Class DeepReinforcementLearningAgentBase<T>
- Namespace
- AiDotNet.ReinforcementLearning.Agents
- Assembly
- AiDotNet.dll
Base class for deep reinforcement learning agents that use neural networks as function approximators.
public abstract class DeepReinforcementLearningAgentBase<T> : ReinforcementLearningAgentBase<T>, IRLAgent<T>, IFullModel<T, Vector<T>, Vector<T>>, IModel<Vector<T>, Vector<T>, ModelMetadata<T>>, IModelSerializer, ICheckpointableModel, IParameterizable<T, Vector<T>, Vector<T>>, IFeatureAware, IFeatureImportance<T>, ICloneable<IFullModel<T, Vector<T>, Vector<T>>>, IGradientComputable<T, Vector<T>, Vector<T>>, IJitCompilable<T>, IDisposable
Type Parameters
TThe numeric type used for calculations (typically float or double).
- Inheritance
-
DeepReinforcementLearningAgentBase<T>
- Implements
-
IRLAgent<T>
- Derived
- Inherited Members
- Extension Methods
Remarks
This class extends ReinforcementLearningAgentBase to provide specific support for neural network-based RL algorithms.
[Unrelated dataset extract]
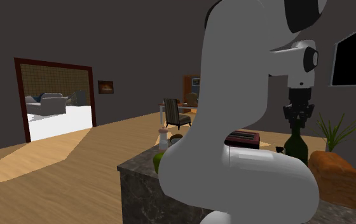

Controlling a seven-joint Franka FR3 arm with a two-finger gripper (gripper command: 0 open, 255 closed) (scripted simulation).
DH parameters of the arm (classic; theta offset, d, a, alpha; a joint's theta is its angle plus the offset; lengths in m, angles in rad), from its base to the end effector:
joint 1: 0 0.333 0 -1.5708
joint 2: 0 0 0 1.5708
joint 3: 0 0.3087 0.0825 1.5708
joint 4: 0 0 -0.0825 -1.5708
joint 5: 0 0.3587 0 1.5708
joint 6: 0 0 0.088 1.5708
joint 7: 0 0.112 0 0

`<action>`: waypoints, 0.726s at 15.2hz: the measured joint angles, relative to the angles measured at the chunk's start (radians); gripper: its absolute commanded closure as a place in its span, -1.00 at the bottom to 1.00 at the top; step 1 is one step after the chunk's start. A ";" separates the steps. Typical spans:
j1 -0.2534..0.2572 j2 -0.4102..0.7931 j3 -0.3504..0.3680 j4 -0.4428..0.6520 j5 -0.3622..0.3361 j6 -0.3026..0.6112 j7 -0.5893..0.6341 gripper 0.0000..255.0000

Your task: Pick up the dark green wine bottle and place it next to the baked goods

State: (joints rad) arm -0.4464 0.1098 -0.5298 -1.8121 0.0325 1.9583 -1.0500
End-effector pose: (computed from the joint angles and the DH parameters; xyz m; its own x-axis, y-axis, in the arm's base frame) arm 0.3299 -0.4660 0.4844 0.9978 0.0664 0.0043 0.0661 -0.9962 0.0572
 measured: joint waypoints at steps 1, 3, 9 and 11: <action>0.000 0.000 0.000 0.000 0.000 0.000 0.000 1.00; 0.000 0.000 0.000 0.000 0.000 0.000 0.000 -1.00; 0.000 0.000 0.000 0.019 0.000 -0.017 0.000 -1.00; 0.003 -0.016 0.001 0.050 -0.009 -0.062 0.007 -1.00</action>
State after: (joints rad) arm -0.4431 0.0942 -0.5292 -1.7621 0.0238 1.8965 -1.0428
It manages neural network instances and provides infrastructure for deep RL methods.
For Beginners: This is the base class for modern "deep" RL agents.
Deep RL uses neural networks to approximate the policy and/or value functions, enabling agents to handle high-dimensional state spaces (like images) and complex decision problems.
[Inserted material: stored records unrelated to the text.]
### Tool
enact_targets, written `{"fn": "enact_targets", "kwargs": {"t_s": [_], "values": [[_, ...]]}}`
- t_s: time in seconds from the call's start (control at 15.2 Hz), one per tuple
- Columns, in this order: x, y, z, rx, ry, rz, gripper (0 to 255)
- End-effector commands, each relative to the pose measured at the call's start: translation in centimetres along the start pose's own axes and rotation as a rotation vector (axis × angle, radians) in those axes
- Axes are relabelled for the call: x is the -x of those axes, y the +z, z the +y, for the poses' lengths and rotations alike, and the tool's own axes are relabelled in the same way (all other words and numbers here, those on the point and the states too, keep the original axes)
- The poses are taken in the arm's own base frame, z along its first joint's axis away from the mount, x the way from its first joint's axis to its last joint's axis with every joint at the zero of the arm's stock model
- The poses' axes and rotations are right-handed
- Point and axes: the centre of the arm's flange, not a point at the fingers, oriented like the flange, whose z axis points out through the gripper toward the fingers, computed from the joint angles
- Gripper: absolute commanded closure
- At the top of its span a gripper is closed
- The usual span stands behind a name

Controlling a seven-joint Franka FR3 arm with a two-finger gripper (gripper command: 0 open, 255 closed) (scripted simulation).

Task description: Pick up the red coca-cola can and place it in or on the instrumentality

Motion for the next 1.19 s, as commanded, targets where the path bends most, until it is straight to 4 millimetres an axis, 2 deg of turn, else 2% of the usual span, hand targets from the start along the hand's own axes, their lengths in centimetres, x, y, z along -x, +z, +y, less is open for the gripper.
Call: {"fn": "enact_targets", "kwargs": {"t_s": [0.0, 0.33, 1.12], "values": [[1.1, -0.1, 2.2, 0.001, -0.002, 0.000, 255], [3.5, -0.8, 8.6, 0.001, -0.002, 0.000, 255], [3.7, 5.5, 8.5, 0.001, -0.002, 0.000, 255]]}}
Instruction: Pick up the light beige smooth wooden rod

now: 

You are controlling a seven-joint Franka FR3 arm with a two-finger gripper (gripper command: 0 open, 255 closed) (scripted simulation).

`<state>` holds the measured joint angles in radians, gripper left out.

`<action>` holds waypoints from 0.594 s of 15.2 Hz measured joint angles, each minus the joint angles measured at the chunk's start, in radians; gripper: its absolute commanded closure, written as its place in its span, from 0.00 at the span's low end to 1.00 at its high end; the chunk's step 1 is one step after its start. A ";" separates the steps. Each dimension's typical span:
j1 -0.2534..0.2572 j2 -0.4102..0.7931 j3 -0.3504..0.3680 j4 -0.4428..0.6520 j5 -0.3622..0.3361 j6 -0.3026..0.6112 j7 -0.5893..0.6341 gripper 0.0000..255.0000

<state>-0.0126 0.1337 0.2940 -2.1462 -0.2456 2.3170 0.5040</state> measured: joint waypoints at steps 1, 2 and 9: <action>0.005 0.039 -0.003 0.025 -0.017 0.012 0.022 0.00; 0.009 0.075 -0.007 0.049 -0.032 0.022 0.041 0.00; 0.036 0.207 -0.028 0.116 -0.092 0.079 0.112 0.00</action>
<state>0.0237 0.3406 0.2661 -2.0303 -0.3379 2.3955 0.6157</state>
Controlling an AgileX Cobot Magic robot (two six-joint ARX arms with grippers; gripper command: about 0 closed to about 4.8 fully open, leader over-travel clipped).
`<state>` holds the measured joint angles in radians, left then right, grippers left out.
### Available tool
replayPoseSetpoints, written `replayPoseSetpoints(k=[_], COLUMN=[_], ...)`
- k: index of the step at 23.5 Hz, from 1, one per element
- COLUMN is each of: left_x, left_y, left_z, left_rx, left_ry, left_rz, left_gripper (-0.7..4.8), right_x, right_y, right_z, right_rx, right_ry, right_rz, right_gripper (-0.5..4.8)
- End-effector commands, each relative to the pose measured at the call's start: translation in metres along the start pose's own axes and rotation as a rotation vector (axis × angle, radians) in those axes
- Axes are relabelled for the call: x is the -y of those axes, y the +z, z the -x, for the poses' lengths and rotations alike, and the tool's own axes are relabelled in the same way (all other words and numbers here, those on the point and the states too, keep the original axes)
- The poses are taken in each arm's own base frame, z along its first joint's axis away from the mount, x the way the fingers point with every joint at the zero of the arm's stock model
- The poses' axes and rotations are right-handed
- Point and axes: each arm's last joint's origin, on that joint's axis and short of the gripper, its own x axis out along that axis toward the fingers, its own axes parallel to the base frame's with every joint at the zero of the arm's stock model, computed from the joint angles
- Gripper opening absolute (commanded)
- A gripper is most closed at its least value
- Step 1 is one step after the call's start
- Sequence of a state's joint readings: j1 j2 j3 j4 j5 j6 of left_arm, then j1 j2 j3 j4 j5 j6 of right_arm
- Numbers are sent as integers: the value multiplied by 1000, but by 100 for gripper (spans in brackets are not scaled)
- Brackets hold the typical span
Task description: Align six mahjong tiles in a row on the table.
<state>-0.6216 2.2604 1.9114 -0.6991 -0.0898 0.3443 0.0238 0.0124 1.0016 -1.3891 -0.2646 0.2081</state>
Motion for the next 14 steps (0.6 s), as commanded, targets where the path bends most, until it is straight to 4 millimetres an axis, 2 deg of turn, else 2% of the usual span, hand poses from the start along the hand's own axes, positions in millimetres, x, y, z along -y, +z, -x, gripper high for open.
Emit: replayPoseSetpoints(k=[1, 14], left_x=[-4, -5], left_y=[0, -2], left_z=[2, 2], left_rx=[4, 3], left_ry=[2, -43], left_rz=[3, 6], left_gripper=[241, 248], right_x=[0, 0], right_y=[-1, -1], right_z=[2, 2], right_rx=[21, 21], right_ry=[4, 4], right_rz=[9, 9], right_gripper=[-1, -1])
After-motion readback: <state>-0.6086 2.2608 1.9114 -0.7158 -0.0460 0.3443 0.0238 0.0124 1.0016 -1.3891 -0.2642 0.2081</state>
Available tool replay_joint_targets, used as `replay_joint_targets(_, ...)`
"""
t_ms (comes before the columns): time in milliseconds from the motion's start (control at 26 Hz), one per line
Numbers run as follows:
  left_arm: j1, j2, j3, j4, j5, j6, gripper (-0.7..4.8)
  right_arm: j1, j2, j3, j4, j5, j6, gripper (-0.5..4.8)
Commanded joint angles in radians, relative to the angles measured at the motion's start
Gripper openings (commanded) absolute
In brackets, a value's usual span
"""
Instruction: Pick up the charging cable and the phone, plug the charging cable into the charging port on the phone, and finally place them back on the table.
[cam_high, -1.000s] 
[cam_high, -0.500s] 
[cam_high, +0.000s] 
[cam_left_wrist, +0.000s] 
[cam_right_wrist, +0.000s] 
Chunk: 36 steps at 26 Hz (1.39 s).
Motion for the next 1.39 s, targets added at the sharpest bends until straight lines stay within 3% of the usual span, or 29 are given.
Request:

Classical RL methods (tabular Q-learning, linear approximation) inherit directly from ReinforcementLearningAgentBase, while deep RL methods (DQN, PPO, A3C, etc.) inherit from this class which adds neural network support.
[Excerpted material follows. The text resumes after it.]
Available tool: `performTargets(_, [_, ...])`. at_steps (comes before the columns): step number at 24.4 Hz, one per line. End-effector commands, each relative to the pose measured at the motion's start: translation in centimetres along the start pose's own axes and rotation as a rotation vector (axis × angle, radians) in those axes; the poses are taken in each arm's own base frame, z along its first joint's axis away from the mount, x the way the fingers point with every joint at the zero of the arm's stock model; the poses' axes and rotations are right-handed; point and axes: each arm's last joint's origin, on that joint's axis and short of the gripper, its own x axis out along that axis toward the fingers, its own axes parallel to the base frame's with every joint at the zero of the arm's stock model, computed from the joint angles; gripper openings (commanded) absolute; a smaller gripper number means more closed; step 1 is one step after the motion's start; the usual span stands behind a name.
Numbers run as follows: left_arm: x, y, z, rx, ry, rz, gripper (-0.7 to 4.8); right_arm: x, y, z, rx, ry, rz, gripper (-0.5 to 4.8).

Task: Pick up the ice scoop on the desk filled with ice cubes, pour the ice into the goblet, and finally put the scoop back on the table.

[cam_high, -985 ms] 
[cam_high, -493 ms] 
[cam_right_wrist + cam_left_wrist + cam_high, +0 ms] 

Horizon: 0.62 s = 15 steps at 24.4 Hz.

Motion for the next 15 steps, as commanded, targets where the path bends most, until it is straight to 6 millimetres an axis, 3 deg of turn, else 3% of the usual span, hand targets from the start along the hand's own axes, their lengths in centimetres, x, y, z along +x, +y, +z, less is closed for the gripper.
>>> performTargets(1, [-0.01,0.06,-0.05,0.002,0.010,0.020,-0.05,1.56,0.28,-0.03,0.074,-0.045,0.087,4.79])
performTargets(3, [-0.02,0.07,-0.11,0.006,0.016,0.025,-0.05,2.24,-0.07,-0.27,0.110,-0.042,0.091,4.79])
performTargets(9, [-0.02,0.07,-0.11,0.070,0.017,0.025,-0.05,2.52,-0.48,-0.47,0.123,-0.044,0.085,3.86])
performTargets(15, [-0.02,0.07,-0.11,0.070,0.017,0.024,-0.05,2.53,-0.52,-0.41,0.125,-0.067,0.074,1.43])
Examples of deep RL algorithms:
- DQN family (DQN, Double DQN, Rainbow)
- Policy gradient methods (PPO, TRPO, A3C)
- Actor-Critic methods (SAC, TD3, DDPG)
- Model-based methods (Dreamer, MuZero, World Models)
- Transformer-based methods (Decision Transformer)
JIT Compilation Support: Deep RL agents support JIT compilation for policy inference when their underlying neural networks support IJitCompilable. The JIT-compiled policy network provides fast, deterministic action selection (without exploration) suitable for deployment.
Constructors
DeepReinforcementLearningAgentBase(ReinforcementLearningOptions<T>)
Initializes a new instance of the DeepReinforcementLearningAgentBase class.
protected DeepReinforcementLearningAgentBase(ReinforcementLearningOptions<T> options)
Parameters
optionsReinforcementLearningOptions<T>Configuration options for the agent.
Fields
Networks
The neural network(s) used by this agent for function approximation.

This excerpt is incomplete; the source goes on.